Spanish department store group

El Corte Inglés S.A. (Note: /es/; Spanish for "the English Cut" (as in "the English style of dressmaking")) is a Spanish department store chain founded in 1940 by Ramón Areces and César Rodríguez. It is the last such remaining in Spain and Portugal, and has been a member of the International Association of Department Stores since 1998. It is the largest department store group in Europe, and the third-largest in the world.

==History==
In 1934, the founders Ramón Areces Rodriguez and Cesar Rodriguez Gonzalez bought a tailor's shop (which began in 1890) located on one of Madrid's central streets, calle Preciados, at the corner of calle Carmen and calle Rompelanzas. They made it into a limited company. The property where the shop was located had been owned by Julián Gordo Centenera since 1930. The prime location of the property soon attracted the attention of an Asturian businessman, Pepin Fernandez, who was looking to expand a business called Sederias Carretas which he had started in 1934 with a capital contribution from his cousin Cesar Rodriguez Gonzales. His plan was to purchase all of the properties on the block to construct a new building to house his business, a vision which was later realized in the form of Galerias Preciados.

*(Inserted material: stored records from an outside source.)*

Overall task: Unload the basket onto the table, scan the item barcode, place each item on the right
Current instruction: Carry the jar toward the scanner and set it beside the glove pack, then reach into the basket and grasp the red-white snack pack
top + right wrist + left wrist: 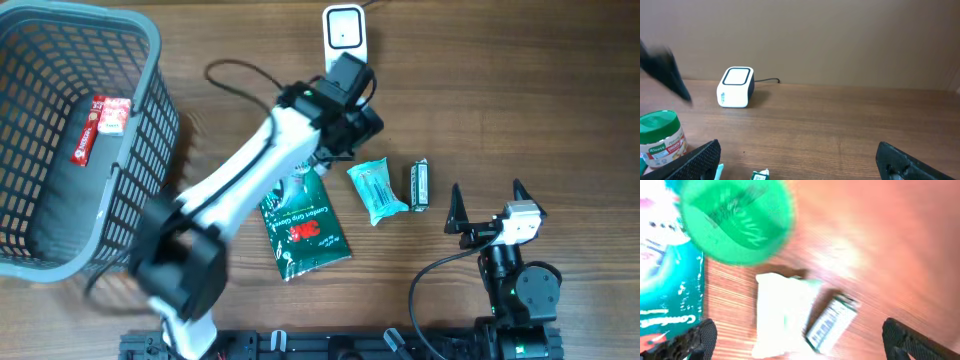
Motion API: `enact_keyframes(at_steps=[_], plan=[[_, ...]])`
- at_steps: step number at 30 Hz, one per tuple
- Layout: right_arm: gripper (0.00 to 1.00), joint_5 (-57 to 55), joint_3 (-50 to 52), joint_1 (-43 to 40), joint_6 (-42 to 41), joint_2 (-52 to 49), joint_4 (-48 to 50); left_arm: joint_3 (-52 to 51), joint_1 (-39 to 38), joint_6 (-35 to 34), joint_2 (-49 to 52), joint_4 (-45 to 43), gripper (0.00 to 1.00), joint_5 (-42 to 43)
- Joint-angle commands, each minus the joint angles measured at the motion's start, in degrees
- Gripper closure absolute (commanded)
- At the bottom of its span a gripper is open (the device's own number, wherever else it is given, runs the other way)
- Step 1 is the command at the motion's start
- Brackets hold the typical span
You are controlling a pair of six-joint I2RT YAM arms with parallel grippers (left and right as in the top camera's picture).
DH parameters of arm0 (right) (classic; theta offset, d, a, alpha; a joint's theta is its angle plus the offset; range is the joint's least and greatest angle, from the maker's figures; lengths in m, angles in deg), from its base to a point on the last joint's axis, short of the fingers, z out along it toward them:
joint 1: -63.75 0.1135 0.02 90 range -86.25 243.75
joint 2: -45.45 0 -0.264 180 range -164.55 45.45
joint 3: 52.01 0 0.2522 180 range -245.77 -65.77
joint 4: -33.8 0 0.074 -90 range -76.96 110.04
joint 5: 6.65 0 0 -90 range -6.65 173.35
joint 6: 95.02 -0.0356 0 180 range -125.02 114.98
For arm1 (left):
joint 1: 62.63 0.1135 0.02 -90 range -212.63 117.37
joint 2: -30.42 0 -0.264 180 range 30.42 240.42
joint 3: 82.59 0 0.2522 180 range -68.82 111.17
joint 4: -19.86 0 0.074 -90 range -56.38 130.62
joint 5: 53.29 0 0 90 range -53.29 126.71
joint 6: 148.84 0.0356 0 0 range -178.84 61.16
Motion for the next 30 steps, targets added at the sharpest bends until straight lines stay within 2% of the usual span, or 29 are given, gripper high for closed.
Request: enact_keyframes(at_steps=[1, 3, 4, 7, 11, 13, 15, 16, 18, 20, 24, 26, 30], plan=[[0.00, -0.79, 0.07, 0.20, 0.26, 0.26, 0.33, 0.50, 0.07, 8.00, -12.70, -0.13, 0.00, -11.67], [0.00, -0.81, 0.07, 0.20, 0.26, 0.26, 0.33, 0.50, 0.68, 11.37, -17.42, -0.13, 0.00, -19.63], [0.00, -0.79, 0.07, 0.20, 0.24, 0.26, 0.33, 0.50, 1.53, 13.92, -21.11, -0.13, 0.00, -27.61], [0.00, -0.79, 0.07, 0.20, 0.28, 0.26, 0.33, 0.50, 4.24, 14.82, -26.71, 0.00, 0.00, -41.38], [0.00, -0.81, 0.07, 0.20, 0.26, 0.26, 0.33, 0.48, 12.11, 14.47, -31.01, 0.09, 0.00, -51.28], [0.00, -0.81, 0.07, 0.20, 0.26, 0.26, 0.33, 0.48, 17.57, 12.87, -31.52, -0.24, 0.00, -52.63], [0.01, -0.81, 0.07, 0.20, 0.26, 0.26, 0.33, 0.48, 23.87, 9.53, -31.50, -0.35, 0.00, -52.15], [0.00, -0.79, 0.04, 0.20, 0.28, 0.26, 0.33, 0.48, 29.81, 8.26, -31.10, -0.33, 0.00, -50.14], [0.00, -0.81, 0.07, 0.20, 0.26, 0.26, 0.35, 0.48, 35.32, 8.28, -30.40, -0.28, 0.00, -46.10], [0.00, -0.81, 0.04, 0.20, 0.26, 0.26, 0.33, 0.46, 40.83, 8.28, -29.33, -0.04, 0.00, -39.87], [0.00, -0.79, 0.04, 0.20, 0.26, 0.26, 0.33, 0.37, 53.48, 8.24, -24.13, 0.50, 0.00, -21.94], [0.00, -0.79, 0.07, 0.20, 0.28, 0.26, 0.33, 0.37, 57.59, 8.26, -20.28, 0.79, 0.00, -15.82], [0.00, -0.81, 0.07, 0.20, 0.26, 0.26, 0.33, 0.37, 60.24, 8.26, -11.32, 0.35, 0.00, -13.09]])
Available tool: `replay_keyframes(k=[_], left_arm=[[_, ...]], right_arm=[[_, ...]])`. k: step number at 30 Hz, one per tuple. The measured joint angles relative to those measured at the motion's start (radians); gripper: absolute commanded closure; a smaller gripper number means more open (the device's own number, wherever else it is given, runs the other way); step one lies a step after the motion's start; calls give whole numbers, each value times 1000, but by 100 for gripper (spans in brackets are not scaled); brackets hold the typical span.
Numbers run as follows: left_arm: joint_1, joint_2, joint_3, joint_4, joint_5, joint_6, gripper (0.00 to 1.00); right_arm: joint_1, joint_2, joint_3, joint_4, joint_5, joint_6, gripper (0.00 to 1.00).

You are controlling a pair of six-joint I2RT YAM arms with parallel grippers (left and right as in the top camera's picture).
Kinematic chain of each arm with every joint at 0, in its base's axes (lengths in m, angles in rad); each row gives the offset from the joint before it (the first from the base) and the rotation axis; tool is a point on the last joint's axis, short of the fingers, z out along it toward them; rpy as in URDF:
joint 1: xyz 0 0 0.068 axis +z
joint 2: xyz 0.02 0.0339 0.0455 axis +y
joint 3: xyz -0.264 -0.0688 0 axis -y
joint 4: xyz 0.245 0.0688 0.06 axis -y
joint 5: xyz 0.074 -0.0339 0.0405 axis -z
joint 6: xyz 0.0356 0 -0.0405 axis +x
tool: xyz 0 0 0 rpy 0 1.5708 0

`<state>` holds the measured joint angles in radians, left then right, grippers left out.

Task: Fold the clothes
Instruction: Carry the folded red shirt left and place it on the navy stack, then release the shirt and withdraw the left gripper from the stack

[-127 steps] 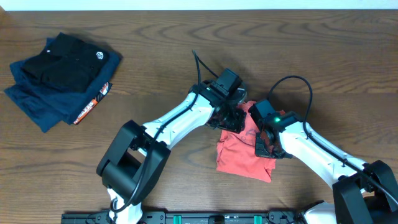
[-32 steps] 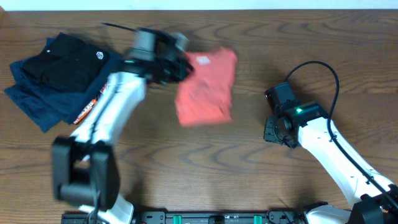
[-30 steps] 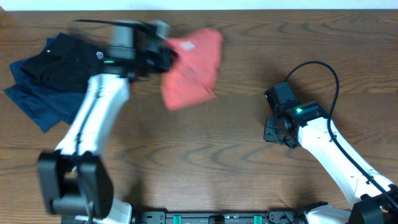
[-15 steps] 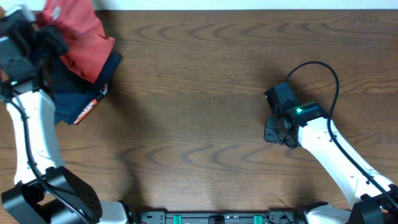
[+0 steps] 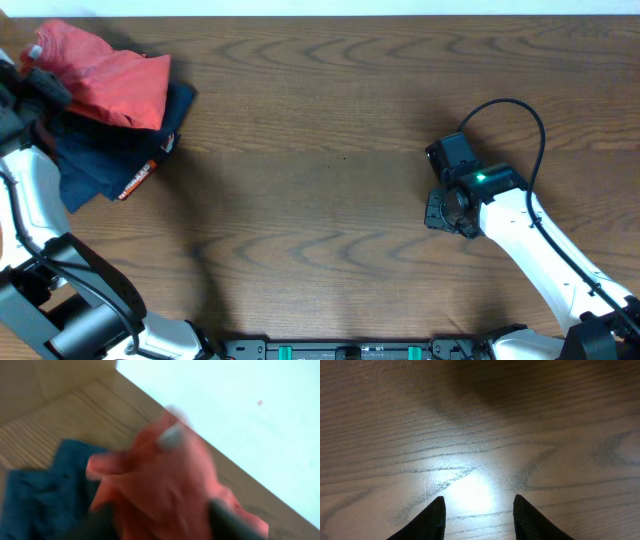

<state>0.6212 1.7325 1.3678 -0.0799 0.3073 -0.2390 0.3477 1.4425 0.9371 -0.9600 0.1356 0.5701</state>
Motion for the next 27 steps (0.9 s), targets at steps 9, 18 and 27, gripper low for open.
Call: replay_keyframes(k=[9, 18, 27], left_arm=[[70, 0, 2, -34, 33, 3, 2], [-153, -27, 2, -50, 138, 58, 2], [-628, -39, 8, -392, 31, 156, 2]], right_arm=[[0, 0, 0, 30, 0, -6, 32], [0, 0, 0, 130, -23, -12, 1], [0, 0, 1, 473, -37, -60, 1]])
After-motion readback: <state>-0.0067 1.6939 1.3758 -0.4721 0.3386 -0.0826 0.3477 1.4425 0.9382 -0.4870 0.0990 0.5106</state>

Around 1920, at 15, Areces had gone to Havana, Cuba, and worked at the famous retail chain Almacenes El Encanto, where he learned the basics of department store business. Cesar Rodriguez had asked Pepin Fernandez to hire his nephew Ramon Areces in Sederias Carretas shortly after his return from Cuba. Pepin refused, so Cesar requested that he at least allow Ramon to operate El Corte Inglés while plans to acquire the block and construct the new building were finalized. Pepin, who had also learned the department store business at Almacenes El Encanto, accepted the request, and transferred ownership of El Corte Inglés to Cesar on 23 December 1935, and acquired the property where it was located on behalf of Sederias Carretas soon after. Once Cesar took ownership of El Corte Inglés, he designated Ramon Areces as manager, a position which he held until his death, including during the Spanish civil war.

When the war ended in 1939, El Corte Inglés moved to calle Preciados, on the corner of calle Tetuan, near the location of Almacenes el Aguila, to make way for the new Galerias Preciados building. In 1940, Areces turned the tailor's shop into a sociedad limitada, registering with 1 million pesetas of capital and shares divided equally between Cesar Rodriguez, who became the first president of El Corte Inglés S.L., and Ramon Areces, whose share of the capital contribution came from a loan facilitated by his uncle. As the business expanded, eventually Cesar Rodriguez became the majority shareholder, although Areces remained in charge of strategic decisions and the day-to-day operations of the business.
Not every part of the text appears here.